PROVIDED RECORDS.
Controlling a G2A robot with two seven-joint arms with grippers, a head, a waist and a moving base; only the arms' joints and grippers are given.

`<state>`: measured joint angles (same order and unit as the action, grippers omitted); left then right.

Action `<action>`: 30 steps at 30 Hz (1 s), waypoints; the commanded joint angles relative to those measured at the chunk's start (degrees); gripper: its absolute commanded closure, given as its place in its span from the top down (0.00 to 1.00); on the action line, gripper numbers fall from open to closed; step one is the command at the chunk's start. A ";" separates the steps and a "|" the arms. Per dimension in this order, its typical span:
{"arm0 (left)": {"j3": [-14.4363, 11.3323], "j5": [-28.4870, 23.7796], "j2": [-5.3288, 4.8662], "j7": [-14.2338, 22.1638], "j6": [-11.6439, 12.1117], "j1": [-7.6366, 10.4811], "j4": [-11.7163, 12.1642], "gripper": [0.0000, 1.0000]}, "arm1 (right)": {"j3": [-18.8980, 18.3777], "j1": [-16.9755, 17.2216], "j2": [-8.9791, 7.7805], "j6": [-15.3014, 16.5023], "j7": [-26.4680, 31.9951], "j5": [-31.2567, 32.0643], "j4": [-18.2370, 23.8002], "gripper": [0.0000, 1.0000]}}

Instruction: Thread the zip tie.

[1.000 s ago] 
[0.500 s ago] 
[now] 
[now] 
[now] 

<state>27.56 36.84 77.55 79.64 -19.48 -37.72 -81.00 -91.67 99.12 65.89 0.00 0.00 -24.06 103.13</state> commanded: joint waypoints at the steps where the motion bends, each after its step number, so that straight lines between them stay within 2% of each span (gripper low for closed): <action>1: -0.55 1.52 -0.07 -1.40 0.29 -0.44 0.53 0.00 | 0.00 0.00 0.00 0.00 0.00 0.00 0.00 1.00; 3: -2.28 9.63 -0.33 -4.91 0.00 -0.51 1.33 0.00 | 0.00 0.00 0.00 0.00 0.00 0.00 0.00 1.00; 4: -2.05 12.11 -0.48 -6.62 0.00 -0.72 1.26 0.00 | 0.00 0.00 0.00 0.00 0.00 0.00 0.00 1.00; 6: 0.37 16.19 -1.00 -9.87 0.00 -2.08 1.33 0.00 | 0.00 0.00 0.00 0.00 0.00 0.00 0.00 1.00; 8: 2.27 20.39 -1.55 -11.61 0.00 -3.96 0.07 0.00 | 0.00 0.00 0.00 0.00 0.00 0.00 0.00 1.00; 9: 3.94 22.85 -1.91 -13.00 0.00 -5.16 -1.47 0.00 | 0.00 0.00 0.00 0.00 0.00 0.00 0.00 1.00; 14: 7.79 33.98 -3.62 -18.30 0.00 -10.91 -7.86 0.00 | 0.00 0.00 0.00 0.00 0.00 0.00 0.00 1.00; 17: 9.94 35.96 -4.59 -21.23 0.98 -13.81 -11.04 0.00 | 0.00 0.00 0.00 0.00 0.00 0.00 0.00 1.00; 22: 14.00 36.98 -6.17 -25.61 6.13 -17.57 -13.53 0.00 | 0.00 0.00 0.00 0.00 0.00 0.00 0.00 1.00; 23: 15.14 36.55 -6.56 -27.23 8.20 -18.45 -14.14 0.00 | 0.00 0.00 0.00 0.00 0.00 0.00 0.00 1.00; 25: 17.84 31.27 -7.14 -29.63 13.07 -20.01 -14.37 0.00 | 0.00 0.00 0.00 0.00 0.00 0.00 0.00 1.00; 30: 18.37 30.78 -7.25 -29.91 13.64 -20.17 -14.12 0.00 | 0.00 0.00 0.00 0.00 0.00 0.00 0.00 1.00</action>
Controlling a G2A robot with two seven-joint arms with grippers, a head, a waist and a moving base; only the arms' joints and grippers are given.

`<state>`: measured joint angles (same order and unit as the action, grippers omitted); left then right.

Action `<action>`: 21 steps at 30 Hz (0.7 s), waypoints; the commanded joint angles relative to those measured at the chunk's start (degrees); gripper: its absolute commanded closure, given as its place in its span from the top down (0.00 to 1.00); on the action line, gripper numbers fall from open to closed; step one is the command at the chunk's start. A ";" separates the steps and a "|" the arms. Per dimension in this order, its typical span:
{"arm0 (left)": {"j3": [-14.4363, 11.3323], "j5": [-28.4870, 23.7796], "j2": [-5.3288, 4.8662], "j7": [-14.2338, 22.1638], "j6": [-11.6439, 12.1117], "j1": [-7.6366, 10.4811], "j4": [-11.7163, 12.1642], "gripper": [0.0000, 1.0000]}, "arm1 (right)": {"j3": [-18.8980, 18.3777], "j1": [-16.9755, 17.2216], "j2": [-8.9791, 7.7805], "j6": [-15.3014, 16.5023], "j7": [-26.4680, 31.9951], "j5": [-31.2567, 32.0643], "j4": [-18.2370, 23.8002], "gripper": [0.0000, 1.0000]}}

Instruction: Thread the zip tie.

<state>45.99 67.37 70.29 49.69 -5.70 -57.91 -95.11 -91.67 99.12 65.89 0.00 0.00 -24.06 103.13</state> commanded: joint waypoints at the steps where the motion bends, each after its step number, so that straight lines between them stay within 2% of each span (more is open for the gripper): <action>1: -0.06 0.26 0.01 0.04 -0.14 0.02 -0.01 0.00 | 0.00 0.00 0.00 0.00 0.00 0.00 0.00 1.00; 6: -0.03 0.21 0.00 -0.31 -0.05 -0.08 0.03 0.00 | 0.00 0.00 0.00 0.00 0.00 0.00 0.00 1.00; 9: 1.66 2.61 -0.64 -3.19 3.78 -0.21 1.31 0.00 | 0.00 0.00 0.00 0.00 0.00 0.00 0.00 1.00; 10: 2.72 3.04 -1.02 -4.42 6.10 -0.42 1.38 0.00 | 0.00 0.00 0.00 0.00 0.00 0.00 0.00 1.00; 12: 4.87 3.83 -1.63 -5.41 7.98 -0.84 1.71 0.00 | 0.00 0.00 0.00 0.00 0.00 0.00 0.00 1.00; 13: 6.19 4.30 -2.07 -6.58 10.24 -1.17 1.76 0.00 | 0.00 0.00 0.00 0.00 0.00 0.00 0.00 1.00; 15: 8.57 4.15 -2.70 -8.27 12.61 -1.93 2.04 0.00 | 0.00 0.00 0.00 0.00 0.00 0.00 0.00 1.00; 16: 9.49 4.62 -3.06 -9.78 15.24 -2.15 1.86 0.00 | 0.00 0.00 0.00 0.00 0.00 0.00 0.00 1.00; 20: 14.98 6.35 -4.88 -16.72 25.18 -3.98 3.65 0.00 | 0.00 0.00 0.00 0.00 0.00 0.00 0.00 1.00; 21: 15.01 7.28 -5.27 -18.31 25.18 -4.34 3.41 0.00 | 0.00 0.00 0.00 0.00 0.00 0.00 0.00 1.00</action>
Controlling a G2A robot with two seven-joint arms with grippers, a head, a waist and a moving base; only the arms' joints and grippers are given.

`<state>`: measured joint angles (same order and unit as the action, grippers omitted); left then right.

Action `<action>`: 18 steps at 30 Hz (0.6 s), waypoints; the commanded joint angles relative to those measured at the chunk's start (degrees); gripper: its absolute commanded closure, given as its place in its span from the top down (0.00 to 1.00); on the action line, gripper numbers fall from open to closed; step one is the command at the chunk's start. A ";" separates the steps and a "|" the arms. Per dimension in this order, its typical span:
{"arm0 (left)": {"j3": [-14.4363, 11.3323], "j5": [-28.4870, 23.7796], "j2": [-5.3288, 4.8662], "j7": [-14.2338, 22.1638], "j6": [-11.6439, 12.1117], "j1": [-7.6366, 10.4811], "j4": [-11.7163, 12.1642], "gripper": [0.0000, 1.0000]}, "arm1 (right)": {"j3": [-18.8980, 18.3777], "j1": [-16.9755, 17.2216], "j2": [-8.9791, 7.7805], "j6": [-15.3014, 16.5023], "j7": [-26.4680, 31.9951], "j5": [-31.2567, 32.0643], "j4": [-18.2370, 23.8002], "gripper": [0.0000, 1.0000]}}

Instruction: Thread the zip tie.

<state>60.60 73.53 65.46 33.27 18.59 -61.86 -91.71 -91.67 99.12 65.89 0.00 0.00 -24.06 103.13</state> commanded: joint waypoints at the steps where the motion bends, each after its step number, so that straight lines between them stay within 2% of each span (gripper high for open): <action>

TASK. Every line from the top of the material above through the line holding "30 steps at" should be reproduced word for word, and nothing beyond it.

WRITTEN ANSWER.
Controlling a G2A robot with two seven-joint arms with grippers, a head, a waist and a moving base; only the arms' joints and grippers are given.

`<state>`: measured joint angles (same order and unit as the action, grippers omitted); left then right.

Action `<action>`: 30 steps at 30 Hz (1 s), waypoints; the commanded joint angles relative to those measured at the chunk's start (degrees); gripper: its absolute commanded closure, given as its place in its span from the top down (0.00 to 1.00); on the action line, gripper numbers fall from open to closed; step one is the command at the chunk's start. A ";" separates the steps and a "|" the arms. Per dimension in this order, its typical span:

This concludes the exercise.